As incoming Premier, I suggest he should state publicly, and privately, to STATOIL that he will not honour any Agreement negotiated in the twilight hours of this Administration; that he will have the “term sheet” nullified, if necessary by the legislature, if it does not meet all the requirements of a new Liberal Administration.
The absence of statements like “the oil can stay in the ground until the people of Newfoundland and Labrador get the agreement they deserve”, gives one an eerie feeling any “term sheet” negotiated will not be about us.
I suggest that this is not the “right time” to finalize any such agreement.
Negotiations that involve such a massive development, considering the revenues, jobs, and economic activity it is expected to create, should not be entirely conducted in secrecy, anyway.
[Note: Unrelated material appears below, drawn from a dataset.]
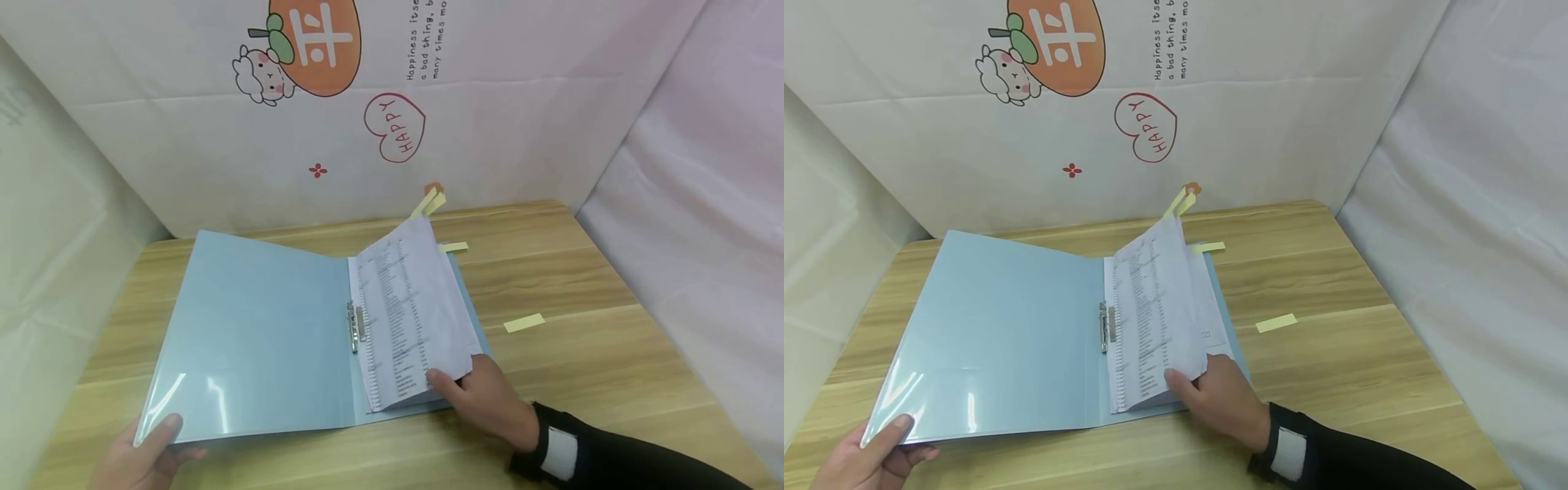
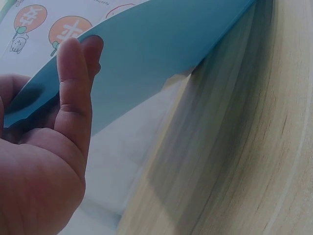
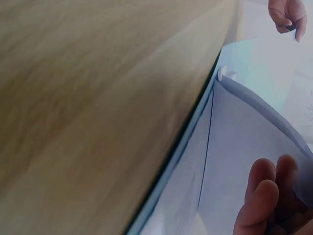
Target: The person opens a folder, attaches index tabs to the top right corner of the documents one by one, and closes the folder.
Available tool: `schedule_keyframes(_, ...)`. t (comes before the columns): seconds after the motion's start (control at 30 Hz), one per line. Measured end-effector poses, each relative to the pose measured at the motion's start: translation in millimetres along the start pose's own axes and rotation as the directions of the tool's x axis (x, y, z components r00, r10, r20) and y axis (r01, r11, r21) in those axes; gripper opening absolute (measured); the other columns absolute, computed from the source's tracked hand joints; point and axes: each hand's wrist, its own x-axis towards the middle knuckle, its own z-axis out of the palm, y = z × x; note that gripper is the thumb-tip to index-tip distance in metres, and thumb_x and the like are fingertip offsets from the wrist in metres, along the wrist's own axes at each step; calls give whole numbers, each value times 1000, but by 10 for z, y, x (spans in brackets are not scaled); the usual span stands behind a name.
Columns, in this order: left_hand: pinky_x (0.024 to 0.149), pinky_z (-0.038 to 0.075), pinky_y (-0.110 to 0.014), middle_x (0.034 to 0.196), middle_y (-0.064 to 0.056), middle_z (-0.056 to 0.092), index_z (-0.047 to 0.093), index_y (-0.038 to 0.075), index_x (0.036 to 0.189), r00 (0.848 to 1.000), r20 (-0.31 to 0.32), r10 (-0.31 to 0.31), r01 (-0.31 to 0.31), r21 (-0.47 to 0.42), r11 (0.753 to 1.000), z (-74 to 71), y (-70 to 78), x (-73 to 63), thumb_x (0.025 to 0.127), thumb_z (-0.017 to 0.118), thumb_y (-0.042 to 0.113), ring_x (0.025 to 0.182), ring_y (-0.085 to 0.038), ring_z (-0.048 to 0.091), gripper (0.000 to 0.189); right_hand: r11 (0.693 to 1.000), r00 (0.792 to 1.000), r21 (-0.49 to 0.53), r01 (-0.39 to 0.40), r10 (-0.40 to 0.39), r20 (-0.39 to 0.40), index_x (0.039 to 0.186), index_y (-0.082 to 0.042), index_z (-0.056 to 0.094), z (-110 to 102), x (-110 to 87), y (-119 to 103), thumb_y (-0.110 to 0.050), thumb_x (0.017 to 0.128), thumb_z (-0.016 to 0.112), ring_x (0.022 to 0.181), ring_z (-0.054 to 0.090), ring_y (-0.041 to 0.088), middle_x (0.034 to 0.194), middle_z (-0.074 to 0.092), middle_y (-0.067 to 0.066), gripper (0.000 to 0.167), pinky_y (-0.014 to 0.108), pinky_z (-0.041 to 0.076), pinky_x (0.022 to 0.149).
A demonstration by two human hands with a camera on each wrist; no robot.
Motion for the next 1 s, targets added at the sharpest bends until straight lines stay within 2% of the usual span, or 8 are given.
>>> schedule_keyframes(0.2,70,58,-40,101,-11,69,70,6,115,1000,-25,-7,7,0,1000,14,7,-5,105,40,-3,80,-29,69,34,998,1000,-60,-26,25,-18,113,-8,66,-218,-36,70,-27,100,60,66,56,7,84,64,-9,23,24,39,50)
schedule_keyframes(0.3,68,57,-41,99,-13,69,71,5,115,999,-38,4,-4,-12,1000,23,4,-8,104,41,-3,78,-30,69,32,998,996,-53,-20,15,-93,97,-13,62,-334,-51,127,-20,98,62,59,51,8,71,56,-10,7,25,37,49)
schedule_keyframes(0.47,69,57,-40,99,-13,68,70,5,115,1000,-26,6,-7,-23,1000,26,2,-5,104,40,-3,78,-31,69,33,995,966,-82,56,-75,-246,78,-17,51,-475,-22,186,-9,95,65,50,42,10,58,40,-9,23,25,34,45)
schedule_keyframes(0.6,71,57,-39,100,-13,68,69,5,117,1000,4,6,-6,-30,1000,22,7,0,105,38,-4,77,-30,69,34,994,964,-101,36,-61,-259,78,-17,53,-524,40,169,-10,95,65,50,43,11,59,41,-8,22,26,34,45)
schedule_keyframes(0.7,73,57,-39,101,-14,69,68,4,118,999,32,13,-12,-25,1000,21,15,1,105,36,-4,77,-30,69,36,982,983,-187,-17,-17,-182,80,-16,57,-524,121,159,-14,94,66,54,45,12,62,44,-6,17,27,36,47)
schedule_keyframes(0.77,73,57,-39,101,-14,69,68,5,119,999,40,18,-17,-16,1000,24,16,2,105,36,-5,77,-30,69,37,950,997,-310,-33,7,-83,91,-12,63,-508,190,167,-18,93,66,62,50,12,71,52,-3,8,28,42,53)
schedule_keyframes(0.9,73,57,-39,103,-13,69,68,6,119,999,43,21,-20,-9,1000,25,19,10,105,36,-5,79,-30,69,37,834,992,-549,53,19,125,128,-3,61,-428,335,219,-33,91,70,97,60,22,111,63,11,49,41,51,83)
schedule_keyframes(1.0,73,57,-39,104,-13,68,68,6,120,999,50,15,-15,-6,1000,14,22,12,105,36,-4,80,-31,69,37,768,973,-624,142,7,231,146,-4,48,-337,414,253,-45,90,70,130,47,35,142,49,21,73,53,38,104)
And, most certainly, it should not be part of an election announcement.___________________________________________________
Most readers will know "Agent 13" as one of the good guys, a support for "Agent 86"
(Max) on the 70s TV Series, “Get Smart”. Field reconnaissance missions were his
specialty, hiding in unlikely places such as mailboxes, lockers, trash cans, and fire
hydrants; Agent 13 always picked up good information.
Today’s contributor is an active professional. Having adopted Agent 13 as his
pseudonym, he has chosen only to reveal his humourous side. On public policy
matters, as you have just discovered, he is very serious.